Jüdisches Museum
The building housing the city’s recently opened Jewish Museum is an exciting and imaginative example of 20th-century architecture.
Designed by a Polish-Jewish architect based in the United States, Daniel Libeskind, the plan, shape, style, and interior and exterior arrangement of the building are part of a profoundly complicated philosophical programme.
The museum’s architecture itself is intended to convey something of the tragic history of the millions of Jews who perished in the Holocaust. For example, the zig-zag layout recalls a torn Star of David.
The interior arrangement is dominated by a gigantic empty crack, which cuts a swathe through the building. Several corridors lead to a windowless Holocaust tower.

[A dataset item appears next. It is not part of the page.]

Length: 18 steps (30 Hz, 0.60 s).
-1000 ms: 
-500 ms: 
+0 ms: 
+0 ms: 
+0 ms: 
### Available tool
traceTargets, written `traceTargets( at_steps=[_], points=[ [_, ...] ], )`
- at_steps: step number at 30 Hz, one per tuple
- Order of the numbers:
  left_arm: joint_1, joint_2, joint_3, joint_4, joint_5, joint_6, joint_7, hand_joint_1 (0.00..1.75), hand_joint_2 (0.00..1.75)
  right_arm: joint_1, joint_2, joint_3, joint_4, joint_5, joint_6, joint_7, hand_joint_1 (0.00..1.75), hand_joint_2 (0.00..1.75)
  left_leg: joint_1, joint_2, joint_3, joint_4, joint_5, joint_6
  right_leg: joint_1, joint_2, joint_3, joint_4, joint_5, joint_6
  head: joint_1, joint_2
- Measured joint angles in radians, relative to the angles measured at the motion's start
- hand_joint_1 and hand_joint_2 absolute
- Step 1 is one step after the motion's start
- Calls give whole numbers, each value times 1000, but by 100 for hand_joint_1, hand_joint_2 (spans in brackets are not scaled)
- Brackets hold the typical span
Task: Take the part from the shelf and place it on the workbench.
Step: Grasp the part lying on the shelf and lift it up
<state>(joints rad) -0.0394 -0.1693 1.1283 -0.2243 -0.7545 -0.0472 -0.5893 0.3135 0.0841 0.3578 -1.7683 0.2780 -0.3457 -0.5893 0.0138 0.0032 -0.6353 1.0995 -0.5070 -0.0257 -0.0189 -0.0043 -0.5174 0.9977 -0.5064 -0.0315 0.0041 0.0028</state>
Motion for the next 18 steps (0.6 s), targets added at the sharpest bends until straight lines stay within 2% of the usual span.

The collection focuses on Jewish history and art. Also on display are artifacts that were once part of everyday Jewish life in Berlin. The new museum is accessible only through an underground passageway in the former Berlin-Museum building next door.
Deutsches Technikmuseum Berlin
The Technical Museum was
first established in 1982 with the intention of grouping more than 100 smaller, specialized collections under one roof.
The current collection is arranged on the site of the former trade hall, the size of which allows many of the museum’s exhibits, such as locomotives, water towers and storerooms, to be displayed full-size and in their original condition.
Of particular interest in the collection are the dozens of locomotives and railway carriages from different eras, as well as vintage cars. There are also exhibitions dedicated to flying, the history of paper manufacture, printing, weaving, electro-technology and computer technology. There are also two windmills, a brewery and an old forge. The section called Spectrum is especially popular with children as it allows them to try the “handson” experiments. One hall is dedicated to the display of aircraft and aircraft engines.
A special attraction of the Technical Museum is the Historical Brewery, which opened in 1995. The building was once used by the brewery Tucker Br for storing beer, but it was destroyed in World War II. Decades later, the brewery was rebuilt on four levels. Some visitors claim they can smell roasted malt.